武漢市、臨時医療施設3カ所を設置 患者「まるで強制収容所」
中国武漢市政府は5日、新型肺炎の軽症患者を受け入れる臨時医療施設3カ所を設置した(STR/AFP via Getty Images)

「命を助ける箱舟か、死を待つ強制収容所か」中国湖北省武漢市政府が2月5日に開設した新型肺炎の軽症患者を受け入れる臨時医療施設に、不満の声が噴出した。患者によると、施設には医師や看護師が駐在しておらず、薬もないという。



武漢市は、市内にある洪山体育館、武漢客庁(文化総合施設)、武漢国際会展中心(エキシビション・コンベンションセンター)の3カ所に仮設ベッド、合計4400床を設置した。



同市江漢区に住む羅さんは6日、新型コロナウイルスの感染症状が現れたため、地元の病院によって武漢国際会展中心に送られた。しかし、「この臨時施設に入って12時間経っても、医師からの問診がなく、薬も処方されなかった」と話した。



羅さんによると、国際会展中心の内部は数エリアに分けられている。羅さんに割り当てられたエリアに28人の軽症患者がいる。全員が男性で、「若者が多い」。患者の家族の付き添いが可能だという。
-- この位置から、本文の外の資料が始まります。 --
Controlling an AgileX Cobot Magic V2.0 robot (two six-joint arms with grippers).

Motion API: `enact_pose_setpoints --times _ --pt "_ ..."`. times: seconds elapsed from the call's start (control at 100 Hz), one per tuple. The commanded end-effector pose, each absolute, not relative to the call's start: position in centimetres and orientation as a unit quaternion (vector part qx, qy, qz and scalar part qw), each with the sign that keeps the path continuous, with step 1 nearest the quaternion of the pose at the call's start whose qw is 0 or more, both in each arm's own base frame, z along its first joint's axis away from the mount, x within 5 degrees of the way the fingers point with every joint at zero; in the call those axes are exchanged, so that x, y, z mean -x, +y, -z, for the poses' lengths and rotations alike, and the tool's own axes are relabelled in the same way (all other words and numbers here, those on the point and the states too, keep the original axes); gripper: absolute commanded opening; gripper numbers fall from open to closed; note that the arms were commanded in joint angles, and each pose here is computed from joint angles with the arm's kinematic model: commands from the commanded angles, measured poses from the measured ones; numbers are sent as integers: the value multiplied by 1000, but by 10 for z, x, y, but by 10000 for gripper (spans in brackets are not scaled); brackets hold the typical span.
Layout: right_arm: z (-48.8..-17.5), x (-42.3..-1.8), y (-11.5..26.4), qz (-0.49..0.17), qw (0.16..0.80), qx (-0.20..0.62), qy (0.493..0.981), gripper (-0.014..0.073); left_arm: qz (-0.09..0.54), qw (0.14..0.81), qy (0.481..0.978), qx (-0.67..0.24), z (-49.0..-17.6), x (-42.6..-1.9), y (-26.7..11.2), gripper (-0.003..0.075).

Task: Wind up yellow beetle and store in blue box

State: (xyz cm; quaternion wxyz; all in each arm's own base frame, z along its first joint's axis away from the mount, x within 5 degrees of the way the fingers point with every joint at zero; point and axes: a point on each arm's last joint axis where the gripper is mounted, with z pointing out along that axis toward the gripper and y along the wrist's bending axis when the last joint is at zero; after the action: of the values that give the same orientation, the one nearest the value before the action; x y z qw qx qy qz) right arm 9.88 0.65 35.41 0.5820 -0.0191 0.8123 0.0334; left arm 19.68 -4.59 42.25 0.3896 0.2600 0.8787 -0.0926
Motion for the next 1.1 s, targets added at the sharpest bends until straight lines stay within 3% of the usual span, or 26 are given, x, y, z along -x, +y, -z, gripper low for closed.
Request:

「ただ、国際会展中心にいる患者が利用できるトイレは1カ所だけだ。ここで交差感染が起きるのではないかと非常に心配だ」



また、ネットユーザー「换个名字怎么这么难」は、SNSの微博に投稿し、武漢国際会展中心での医療環境が「とても悪い」と明かした。投稿によると、同氏の叔母が新型コロナウイルスへの感染を確認された後、武漢国際会展中心に送られた。「停電で電気毛布が使えなくて、夜寝る時に震えが止まらなかった」「医師らが注射を行うこともない」と話した。